#### Exercise:
Begin your copy at the line that contains "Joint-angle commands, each" and carry it on, exactly, to the last line of the material below.

#### Data below:
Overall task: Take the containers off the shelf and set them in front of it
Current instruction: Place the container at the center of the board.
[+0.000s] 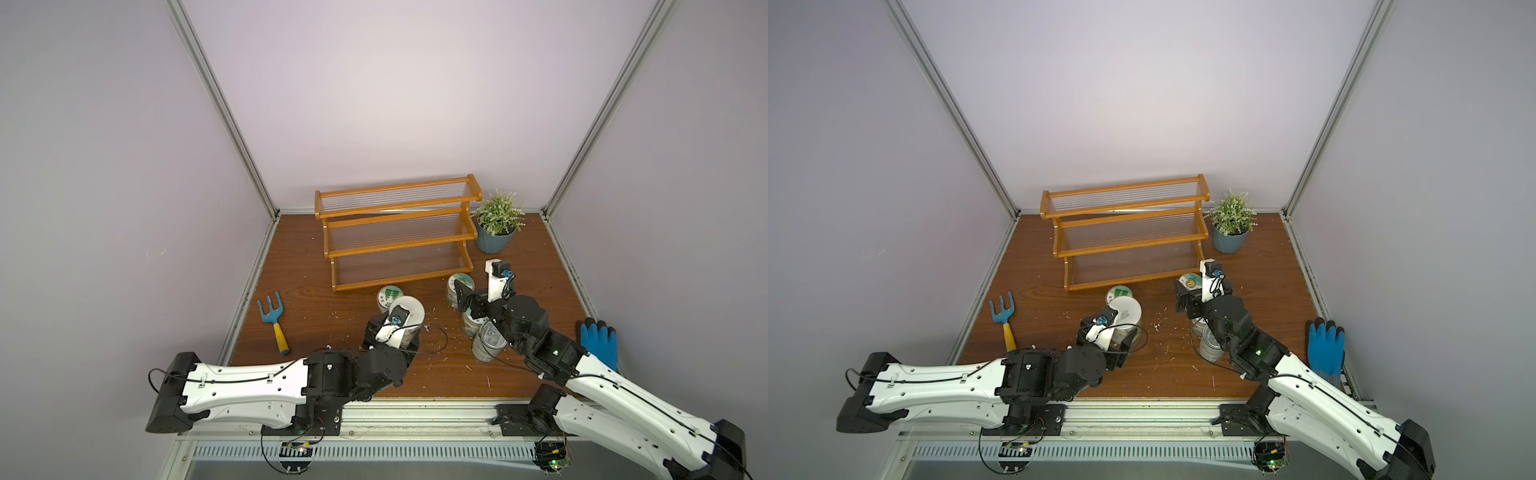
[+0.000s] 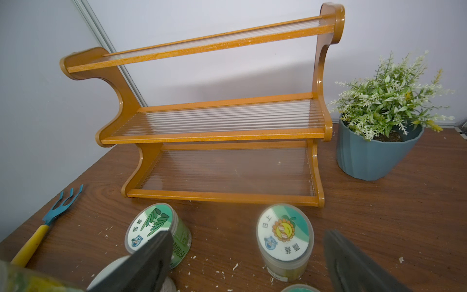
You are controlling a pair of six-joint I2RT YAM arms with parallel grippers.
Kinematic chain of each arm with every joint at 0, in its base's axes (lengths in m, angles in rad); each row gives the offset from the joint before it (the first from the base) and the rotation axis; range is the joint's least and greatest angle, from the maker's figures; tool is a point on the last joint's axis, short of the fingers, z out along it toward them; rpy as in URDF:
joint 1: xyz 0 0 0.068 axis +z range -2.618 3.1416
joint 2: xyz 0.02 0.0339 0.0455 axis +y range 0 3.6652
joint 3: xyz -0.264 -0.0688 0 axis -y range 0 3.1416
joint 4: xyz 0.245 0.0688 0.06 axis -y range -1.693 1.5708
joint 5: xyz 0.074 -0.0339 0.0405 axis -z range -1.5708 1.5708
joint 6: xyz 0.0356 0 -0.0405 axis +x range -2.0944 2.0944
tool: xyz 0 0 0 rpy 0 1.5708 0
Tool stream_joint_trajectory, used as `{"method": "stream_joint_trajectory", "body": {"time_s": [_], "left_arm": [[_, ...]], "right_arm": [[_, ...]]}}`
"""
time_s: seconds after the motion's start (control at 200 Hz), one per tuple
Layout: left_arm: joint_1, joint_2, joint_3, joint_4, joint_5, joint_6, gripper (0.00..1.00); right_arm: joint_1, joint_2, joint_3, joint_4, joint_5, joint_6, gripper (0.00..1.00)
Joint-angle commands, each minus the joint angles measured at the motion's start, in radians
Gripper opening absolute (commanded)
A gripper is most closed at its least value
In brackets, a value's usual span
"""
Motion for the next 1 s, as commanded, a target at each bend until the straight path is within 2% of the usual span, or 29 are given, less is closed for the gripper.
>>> {"method": "stream_joint_trajectory", "body": {"time_s": [0.0, 0.17, 0.425, 0.666, 0.996], "left_arm": [[-0.065, 0.005, 0.019, -0.003, -0.015, -0.042, 0.62], [-0.123, 0.002, -0.016, -0.005, 0.021, -0.068, 0.62], [-0.129, 0.002, -0.035, -0.036, 0.111, -0.073, 0.63], [-0.128, -0.083, -0.124, -0.048, 0.175, -0.055, 0.64], [-0.128, -0.083, -0.252, 0.148, 0.157, 0.053, 0.65]], "right_arm": [[0.006, -0.032, 0.026, 0.0, 0.03, 0.007, 0.99], [0.005, -0.062, 0.02, -0.023, 0.041, 0.007, 0.99], [0.005, -0.109, 0.016, -0.055, 0.054, 0.014, 0.99], [0.006, -0.115, 0.023, -0.073, 0.046, 0.018, 0.99], [0.009, -0.135, 0.03, -0.09, 0.04, 0.035, 0.99]]}}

#### Exercise answer:
Joint-angle commands, each minus the joint angles measured at the motion's start, in radians
Gripper opening absolute (commanded)
A gripper is most closed at its least value
In brackets, a value's usual span
"""
Motion for the next 1 s, as commanded, a target at each bend until the straight path is within 2% of the usual span, or 29 are given, less is closed for the gripper.
>>> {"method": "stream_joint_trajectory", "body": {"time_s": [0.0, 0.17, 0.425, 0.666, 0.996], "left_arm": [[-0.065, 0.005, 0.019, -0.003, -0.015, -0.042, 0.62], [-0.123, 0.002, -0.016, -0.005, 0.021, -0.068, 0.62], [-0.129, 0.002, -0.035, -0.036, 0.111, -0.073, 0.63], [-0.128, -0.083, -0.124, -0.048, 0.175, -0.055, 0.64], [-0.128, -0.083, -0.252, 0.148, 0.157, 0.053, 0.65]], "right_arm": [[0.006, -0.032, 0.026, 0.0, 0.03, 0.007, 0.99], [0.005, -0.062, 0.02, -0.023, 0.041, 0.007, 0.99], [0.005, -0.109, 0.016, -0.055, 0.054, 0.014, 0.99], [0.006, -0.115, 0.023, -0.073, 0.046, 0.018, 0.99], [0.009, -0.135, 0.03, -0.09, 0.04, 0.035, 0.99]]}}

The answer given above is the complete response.